Researchers have long been wary of how immune responses could make gene therapies less effective. The treatments often rely on a virus to ferry a gene into cells, but if the recipient already has antibodies against that virus, an immune response could hinder the treatment. As a result, participation in gene-therapy clinical trials is often limited to people who do not already have such antibodies.

Inflammatory response

The main concern used to be that antibodies against an AAV or its cargo would prevent the gene therapy from working or preclude the possibility of giving multiple doses, said Wright. But more recently, researchers have realized that antibodies could stimulate the production of inflammatory molecules, activate cell-death pathways and trigger the development of killer T cells that could target AAV-containing cells for destruction.

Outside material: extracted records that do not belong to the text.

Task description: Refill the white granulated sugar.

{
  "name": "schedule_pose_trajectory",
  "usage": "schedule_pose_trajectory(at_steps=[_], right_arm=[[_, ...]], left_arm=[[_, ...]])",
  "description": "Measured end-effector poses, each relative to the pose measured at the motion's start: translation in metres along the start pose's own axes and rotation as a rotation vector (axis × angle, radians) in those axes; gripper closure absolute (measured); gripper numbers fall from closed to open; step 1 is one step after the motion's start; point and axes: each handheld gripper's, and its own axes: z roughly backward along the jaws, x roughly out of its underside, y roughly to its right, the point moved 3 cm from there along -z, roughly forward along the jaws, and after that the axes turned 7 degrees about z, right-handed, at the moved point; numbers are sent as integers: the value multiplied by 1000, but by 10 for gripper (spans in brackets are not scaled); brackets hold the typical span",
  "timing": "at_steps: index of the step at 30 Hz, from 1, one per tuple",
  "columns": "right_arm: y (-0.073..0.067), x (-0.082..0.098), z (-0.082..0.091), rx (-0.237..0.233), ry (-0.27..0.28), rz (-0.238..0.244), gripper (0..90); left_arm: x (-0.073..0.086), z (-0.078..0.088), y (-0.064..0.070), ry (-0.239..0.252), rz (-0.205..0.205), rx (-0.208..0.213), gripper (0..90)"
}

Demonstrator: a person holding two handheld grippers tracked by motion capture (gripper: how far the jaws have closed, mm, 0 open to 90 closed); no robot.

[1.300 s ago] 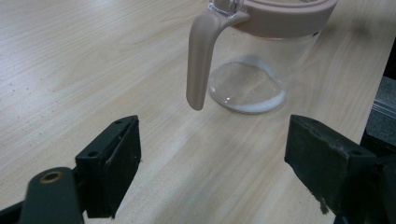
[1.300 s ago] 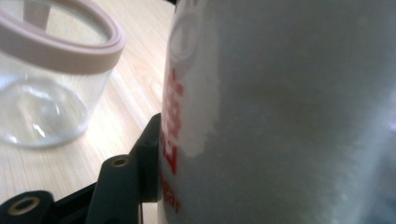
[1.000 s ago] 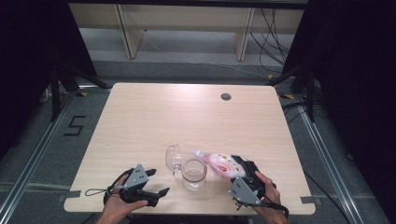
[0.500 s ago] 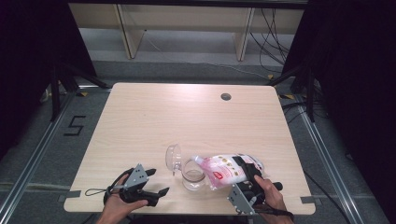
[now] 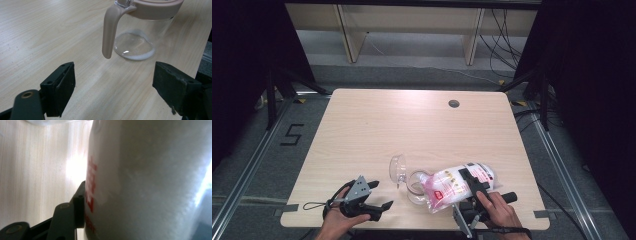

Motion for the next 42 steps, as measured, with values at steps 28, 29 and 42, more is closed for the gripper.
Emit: schedule_pose_trajectory(at_steps=[28,29,42], right_arm=[[12,-3,2,45,-28,279,485],[10,-2,2,39,-31,263,486],[13,-3,3,52,-25,293,488]], left_arm=[[-1,0,-1,-3,-28,5,181],[0,-1,-1,-1,-26,7,181],[-1,0,-1,-1,-28,3,180]])
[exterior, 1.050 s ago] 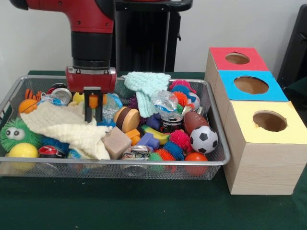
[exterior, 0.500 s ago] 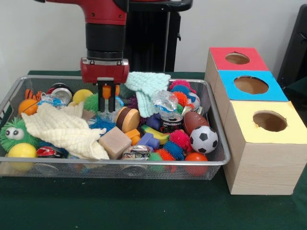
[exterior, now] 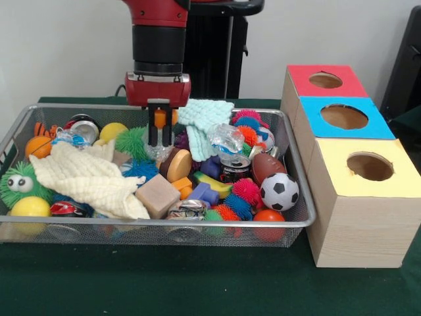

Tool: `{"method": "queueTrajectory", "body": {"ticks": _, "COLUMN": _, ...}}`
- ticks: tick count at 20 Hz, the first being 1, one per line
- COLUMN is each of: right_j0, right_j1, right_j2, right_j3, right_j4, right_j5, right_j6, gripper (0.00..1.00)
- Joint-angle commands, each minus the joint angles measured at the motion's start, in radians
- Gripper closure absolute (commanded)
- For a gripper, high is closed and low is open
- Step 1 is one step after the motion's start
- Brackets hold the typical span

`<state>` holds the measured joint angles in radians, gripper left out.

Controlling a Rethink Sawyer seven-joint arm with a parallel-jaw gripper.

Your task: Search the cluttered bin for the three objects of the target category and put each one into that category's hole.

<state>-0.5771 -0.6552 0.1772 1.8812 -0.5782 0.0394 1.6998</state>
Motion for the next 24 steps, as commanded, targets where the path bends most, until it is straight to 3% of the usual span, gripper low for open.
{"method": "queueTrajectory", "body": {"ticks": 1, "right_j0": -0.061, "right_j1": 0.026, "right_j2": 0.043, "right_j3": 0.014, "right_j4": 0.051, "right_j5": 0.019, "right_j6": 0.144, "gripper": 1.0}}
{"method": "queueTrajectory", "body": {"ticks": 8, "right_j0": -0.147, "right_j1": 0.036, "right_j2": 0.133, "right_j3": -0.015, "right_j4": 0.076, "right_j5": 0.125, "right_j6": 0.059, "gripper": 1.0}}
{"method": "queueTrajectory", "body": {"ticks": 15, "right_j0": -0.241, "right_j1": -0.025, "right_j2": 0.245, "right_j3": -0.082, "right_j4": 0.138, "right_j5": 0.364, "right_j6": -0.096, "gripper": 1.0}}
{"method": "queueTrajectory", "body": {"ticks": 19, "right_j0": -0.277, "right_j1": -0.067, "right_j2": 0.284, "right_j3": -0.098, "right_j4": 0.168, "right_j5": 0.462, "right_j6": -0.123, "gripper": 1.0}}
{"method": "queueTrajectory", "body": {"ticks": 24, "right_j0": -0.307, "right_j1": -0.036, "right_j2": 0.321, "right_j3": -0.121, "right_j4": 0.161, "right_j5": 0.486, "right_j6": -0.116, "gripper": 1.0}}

Researchers at the ASGCT meeting reported efforts to tackle this inflammation from a variety of angles. Some are looking for alternatives to AAVs, and Collins noted that the NIH’s Somatic Cell Genome Editing programme is studying both viral and non-viral vectors.

Suppressed immunity

Others are working on ways to suppress harmful immune responses. Gene therapies are often given with immunosuppressants such as steroids, but there are concerns that such treatments are sometimes ineffective, and can render recipients vulnerable to infection. Anastasia Conti, who studies stem cells at the San Raffaele Telethon Institute for Gene Therapy in Milan, Italy, reported at the ASGCT meeting that a drug called anakinra reduced inflammation triggered by gene editing. The drug might also enhance the potency of gene-editing treatment by reducing the number of edited blood stem cells that become senescent — meaning that they are still alive but have stopped dividing.